Aaron West delivers a personal and unforgettable evening to an adoring, sold-out London crowd.
When Aaron West and the Roaring Twenties burst onto the scene in 2014 with the incredible Our Apartment, there were probably very few people who would have predicted that Dan ‘Soupy’ Campbell’s solo project would be where it is in 2019. A combination of method acting, melancholic heartbreak and exhaustingly detailed lyricism, Aaron West is not just a performance at this point, he is a person that people care about. Now, in front of a sold-out London crowd, it was time to check in with the protagonist and hear his story live and in the flesh.

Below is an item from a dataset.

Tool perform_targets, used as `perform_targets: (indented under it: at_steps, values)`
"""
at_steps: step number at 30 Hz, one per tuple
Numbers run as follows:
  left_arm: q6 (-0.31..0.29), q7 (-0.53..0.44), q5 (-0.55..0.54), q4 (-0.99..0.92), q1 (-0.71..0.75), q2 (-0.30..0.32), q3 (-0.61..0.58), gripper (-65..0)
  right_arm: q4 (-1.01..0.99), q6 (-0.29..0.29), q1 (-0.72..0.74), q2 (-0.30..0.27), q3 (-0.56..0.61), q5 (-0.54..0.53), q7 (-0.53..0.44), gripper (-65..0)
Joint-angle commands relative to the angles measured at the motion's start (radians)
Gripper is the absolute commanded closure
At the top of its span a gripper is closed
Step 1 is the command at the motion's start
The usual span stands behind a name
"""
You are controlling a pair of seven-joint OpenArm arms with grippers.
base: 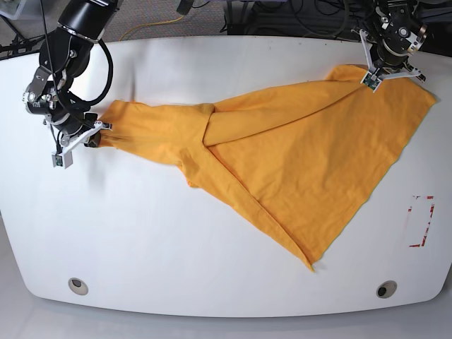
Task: Fold the T-shirt properly
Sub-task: 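Pull the grasped fabric away from the right gripper to spread the shirt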
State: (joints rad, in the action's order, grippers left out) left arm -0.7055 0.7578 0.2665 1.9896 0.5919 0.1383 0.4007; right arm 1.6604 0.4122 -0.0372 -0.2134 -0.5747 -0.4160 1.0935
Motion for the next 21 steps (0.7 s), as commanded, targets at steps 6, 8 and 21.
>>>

With support coming from the incredibly talented Lizzy Farrell and cult-hero Rob Lynch, the entire population of The Garage in Highbury was suitably warmed up by the time the evening’s headliner took to the stage. Just Sign the Papers, one of the highlights of 2019 release Routine Maintenance, was tasked with opening proceedings – and despite the song’s delicate, and somewhat dark lyrics, it was a great way to bring the room together.
What happened from here was nothing short of incredible. Classics such as Our Apartment and Grapefruit erupted and were delivered with phenomenal emotion. What’s more, the new additions from the setlist were well received, with Routine Maintenance and God and the Billboards – as well as that cover of The Mountain Goat’s Going to Georgia – acting as takeaway moments from the show.
Songs such as 67 Cherry Red and Rosa and Reseda injected passion in the crowd and sparked throat-rasping shouts from everyone in the room. Moreover, Bloodied Up in a Bar Fight and Orchard Park filled the hearts of those in attendance with wonder and warmth. Campbell never broke character and the personality of West was not only admirable but quick and witty. The professionalism of this performance made the £15 entry an utterly undisputed bargain.
The evening was brought to a close by Winter Coats – a song that feels to cycle through every emotion – and the gut-wrenching Divorce and the American South. 600 strong, The Garage burst to life one more time to help West leave the troubles of his divorce behind. Every single note of the setlist was relentlessly sung back at the stage with an intensity that electrified the room, so much so that Campbell had to continually request his monitors be turned up and readily take the time to step back from the microphone to admire the room.
There is nothing more freeing, healing, or special than standing in a room with hundreds of people to sing along with an adoring artist and this evening, in particular, was only intensified by the aura of Aaron West and the incredible personality that lives inside his music.